Para Che “núcleos relativamente pequenos de pessoas elegem locais favoráveis para a guerra de guerrilhas” (Guerra de guerrilhas: um método). A autoorganização, a luta política contra o reformismo, por moldar a consciência operária, a seleção de ativistas e dirigentes nos combates cotidianos dos trabalhadores e do povo, são alheios ao pensamento guevarista.

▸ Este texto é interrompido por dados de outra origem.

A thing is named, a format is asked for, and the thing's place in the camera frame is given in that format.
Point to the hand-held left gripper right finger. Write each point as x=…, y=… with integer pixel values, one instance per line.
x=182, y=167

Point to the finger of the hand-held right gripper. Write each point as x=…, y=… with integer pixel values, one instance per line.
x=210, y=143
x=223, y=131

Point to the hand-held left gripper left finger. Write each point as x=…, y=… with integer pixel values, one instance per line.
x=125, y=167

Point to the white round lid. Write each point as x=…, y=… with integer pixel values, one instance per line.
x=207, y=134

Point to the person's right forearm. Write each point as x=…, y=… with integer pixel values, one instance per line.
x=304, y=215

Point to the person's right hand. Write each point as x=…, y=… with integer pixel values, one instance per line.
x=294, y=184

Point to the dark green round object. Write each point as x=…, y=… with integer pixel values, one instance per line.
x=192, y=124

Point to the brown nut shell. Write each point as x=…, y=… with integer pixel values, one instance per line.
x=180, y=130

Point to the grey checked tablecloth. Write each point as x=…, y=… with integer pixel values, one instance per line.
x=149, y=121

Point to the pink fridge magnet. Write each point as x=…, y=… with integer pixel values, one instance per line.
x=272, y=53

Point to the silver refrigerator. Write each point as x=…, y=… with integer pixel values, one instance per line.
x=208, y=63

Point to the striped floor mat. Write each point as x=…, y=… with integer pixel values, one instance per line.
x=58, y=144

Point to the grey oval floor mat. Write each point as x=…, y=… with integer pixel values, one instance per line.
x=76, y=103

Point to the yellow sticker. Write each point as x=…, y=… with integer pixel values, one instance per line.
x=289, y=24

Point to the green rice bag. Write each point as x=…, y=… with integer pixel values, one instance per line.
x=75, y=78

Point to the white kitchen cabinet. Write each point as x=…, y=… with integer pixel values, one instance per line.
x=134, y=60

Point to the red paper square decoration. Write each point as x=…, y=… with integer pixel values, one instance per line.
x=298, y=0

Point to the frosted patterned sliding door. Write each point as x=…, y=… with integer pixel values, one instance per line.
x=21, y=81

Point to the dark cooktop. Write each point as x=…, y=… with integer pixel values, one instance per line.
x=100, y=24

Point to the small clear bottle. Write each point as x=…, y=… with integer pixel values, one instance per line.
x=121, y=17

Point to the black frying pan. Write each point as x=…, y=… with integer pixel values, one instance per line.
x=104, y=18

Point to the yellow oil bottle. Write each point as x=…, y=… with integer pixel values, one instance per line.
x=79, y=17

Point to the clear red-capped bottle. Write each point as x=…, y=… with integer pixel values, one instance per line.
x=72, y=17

Campo versus cidade. Classe operária e campesinato
A concepção de Che localiza a luta armada no campo e estabelece que o seu sujeito é o camponês: “nas condições atuais da América (...) os lugares que ofereciam condições ideais para a luta eram campestres e portanto a base das reivindicações sociais que levantará o guerrilheiro será a transformação da estrutura da propriedade agrária” (A guerra de guerrilhas). Che é claro neste ponto: “o guerrilheiro é, fundamentalmente e antes de mais nada, um revolucionário agrário” (O que é um guerrilheiro). Che supervaloriza o campesinato e ignora que este seja estruturalmente débil e dependente da burguesia. A experiência histórica na América Latina demonstrou que em sua luta contra o capital, o campesinato só obtém independência da burguesia em aliança com o proletariado urbano e rural. Cuba é um exemplo. A revolução agrária só foi possível mediante ã expropriação da burguesia, ou seja, levando a frente o programa político da classe operária socialista. Esta questão não era o programa original do M26 cujo lema era: “Vergonha contra o dinheiro” e não o enfrentamento aberto com o capital.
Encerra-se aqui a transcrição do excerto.